**Task to carry out**: The answer must consist of every line below that contains the word "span".

**Recorded information**:
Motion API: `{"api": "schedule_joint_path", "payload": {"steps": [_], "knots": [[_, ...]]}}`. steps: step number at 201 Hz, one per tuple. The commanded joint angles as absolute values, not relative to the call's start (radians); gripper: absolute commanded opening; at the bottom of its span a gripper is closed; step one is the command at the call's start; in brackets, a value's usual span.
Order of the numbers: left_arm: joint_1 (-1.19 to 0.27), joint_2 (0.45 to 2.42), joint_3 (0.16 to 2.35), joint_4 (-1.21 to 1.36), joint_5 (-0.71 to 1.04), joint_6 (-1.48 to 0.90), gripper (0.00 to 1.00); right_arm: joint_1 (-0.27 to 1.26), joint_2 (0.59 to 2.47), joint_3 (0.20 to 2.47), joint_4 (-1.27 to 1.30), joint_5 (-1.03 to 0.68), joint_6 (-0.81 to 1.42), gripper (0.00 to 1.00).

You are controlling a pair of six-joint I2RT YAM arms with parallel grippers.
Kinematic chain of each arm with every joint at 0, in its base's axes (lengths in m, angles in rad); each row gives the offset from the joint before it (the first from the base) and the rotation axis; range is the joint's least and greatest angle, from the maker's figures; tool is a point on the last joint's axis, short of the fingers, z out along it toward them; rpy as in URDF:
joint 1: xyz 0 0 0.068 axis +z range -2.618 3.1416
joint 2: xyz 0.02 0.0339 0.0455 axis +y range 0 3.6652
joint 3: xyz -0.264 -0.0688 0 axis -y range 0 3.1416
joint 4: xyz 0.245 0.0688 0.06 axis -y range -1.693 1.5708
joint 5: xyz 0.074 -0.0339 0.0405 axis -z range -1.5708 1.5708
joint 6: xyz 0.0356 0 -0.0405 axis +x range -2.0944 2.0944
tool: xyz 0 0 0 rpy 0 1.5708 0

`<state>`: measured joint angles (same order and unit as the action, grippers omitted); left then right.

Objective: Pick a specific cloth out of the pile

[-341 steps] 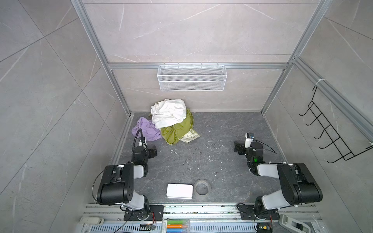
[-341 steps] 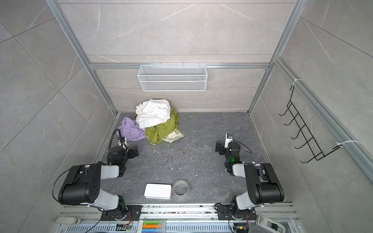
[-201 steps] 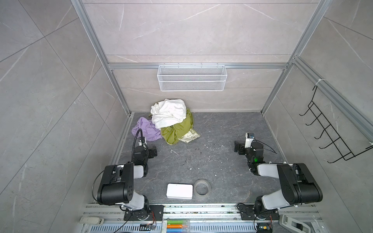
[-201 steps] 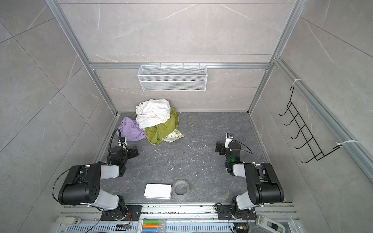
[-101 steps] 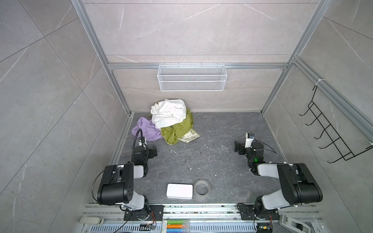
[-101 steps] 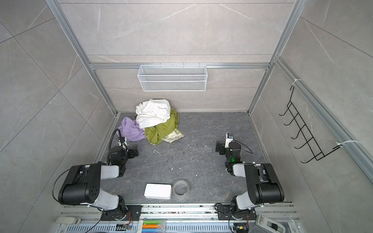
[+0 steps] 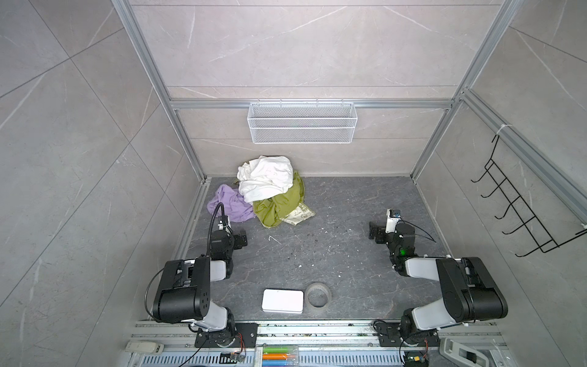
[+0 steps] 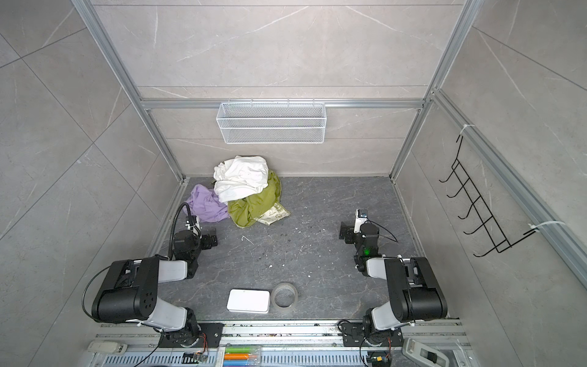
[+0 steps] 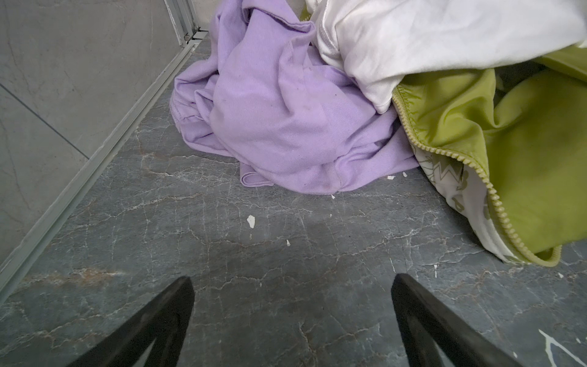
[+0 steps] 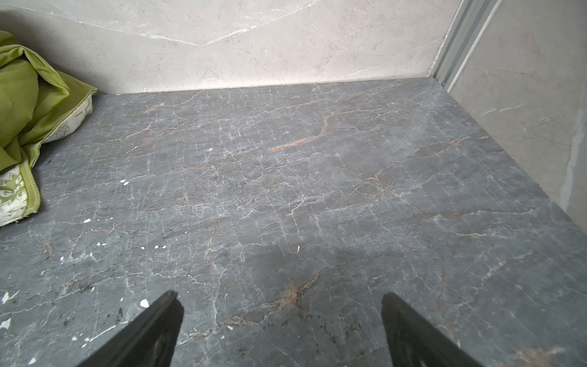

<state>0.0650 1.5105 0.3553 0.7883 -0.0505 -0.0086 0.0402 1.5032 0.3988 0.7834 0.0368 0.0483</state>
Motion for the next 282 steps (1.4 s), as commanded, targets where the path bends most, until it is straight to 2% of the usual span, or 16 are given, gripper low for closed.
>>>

**Answer to this problem**:
Motion API: `{"api": "schedule_joint_path", "payload": {"steps": [_], "knots": [[_, ...]]}}`. steps: step number at 201 Hz, one per tuple. The commanded joint angles as absolute values, not relative to the call's start (radians); gripper: absolute commanded opening; at the bottom of its span a gripper is closed; step one is the command at the call's start; in brackets, a value's usual span.
Motion for the next 282 steps (1.4 s), as commanded, targets where the path bends most, until it is straight to 2% of the usual span, or 16 are given, gripper low for closed.

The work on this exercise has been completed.